Return each line of the entries that holds the string "outline".

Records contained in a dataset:

——————

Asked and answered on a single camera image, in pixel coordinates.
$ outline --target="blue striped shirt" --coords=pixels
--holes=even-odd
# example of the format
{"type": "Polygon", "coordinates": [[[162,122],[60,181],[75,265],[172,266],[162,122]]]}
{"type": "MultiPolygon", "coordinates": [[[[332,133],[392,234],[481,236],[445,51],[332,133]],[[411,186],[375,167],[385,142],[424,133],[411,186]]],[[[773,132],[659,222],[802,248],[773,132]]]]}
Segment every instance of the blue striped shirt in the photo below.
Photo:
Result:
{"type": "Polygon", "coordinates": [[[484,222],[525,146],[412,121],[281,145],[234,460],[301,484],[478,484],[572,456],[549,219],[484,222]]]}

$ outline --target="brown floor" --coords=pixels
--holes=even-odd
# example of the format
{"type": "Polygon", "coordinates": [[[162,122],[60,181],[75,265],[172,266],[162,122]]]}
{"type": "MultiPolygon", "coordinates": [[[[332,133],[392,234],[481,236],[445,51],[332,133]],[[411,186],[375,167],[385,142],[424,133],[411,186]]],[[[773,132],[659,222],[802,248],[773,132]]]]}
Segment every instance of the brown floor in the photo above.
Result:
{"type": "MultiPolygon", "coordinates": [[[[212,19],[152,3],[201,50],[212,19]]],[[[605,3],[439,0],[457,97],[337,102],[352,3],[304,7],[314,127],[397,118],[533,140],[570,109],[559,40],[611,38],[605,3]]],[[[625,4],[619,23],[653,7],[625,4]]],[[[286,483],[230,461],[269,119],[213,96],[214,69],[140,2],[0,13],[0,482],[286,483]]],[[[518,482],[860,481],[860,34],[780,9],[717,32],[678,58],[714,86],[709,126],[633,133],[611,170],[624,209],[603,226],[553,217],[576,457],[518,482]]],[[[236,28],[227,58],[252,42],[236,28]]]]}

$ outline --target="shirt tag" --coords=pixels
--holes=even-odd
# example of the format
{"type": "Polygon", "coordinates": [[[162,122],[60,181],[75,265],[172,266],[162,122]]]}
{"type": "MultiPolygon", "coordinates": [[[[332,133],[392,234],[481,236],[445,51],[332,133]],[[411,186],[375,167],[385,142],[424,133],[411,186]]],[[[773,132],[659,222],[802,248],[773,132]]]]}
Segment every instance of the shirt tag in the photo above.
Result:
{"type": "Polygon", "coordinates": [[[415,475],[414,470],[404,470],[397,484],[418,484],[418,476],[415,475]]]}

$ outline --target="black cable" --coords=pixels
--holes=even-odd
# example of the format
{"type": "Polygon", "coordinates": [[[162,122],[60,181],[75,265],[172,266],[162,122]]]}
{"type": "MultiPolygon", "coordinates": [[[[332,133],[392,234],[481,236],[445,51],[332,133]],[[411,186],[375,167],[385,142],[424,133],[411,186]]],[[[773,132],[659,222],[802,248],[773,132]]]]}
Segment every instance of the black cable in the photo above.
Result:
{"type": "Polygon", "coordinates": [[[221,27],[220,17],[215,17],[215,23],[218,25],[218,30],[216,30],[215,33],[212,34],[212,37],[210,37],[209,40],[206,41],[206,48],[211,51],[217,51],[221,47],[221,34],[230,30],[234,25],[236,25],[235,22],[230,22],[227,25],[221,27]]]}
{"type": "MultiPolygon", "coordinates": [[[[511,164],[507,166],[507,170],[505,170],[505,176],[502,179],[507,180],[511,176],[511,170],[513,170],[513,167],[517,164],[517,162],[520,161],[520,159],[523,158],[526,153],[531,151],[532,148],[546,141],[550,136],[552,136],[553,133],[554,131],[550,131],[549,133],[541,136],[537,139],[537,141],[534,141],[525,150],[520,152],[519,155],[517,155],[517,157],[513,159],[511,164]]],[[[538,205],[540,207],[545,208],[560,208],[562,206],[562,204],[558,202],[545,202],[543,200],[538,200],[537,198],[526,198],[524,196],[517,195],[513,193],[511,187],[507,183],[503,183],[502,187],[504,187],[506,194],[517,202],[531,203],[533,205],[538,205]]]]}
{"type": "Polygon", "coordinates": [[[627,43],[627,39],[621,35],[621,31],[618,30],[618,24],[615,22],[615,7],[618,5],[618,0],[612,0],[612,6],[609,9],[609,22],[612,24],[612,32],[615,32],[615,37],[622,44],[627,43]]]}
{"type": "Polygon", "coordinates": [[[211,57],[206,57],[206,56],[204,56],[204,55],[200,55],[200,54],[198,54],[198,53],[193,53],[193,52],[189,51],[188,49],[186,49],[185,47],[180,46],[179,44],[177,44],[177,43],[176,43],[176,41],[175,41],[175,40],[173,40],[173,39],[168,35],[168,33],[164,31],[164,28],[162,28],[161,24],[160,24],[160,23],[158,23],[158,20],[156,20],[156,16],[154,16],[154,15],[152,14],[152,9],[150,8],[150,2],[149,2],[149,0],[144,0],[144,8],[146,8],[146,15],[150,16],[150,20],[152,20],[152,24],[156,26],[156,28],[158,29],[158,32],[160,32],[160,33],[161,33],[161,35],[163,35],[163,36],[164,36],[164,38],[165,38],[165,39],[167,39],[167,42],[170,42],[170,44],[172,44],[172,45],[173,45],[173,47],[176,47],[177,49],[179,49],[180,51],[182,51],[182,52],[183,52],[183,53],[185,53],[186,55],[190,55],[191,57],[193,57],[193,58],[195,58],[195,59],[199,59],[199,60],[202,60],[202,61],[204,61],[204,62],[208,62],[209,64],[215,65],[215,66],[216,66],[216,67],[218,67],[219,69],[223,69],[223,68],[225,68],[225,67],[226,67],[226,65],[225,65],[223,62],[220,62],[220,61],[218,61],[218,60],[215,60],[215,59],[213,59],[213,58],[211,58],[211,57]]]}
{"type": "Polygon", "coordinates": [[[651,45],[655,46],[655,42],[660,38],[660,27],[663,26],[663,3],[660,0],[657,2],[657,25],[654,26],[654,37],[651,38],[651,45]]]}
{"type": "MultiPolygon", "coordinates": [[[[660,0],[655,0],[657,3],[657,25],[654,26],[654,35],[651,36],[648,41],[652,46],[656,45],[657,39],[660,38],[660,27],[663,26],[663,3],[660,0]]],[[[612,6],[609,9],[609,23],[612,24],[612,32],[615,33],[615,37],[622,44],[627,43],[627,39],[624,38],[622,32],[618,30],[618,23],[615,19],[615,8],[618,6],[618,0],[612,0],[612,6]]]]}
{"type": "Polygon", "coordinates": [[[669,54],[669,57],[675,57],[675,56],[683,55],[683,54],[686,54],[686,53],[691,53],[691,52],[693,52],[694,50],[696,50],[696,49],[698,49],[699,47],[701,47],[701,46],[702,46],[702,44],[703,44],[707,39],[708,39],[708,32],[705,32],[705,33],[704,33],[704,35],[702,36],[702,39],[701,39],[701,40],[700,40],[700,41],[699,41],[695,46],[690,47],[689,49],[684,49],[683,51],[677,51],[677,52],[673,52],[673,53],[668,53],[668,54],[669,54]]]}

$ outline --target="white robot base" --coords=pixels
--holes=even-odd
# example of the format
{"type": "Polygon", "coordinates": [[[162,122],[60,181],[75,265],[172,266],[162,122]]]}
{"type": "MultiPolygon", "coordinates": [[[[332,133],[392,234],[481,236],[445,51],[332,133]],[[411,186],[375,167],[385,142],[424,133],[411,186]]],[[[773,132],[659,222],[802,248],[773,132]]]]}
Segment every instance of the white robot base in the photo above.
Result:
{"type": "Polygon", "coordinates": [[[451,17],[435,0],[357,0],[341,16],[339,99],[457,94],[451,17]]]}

——————

» RESPONSE AREA
$ outline --target="blue striped shirt" --coords=pixels
$ outline --target="brown floor" --coords=pixels
$ outline --target="shirt tag" --coords=pixels
$ outline --target="black cable" --coords=pixels
$ outline --target="white robot base" --coords=pixels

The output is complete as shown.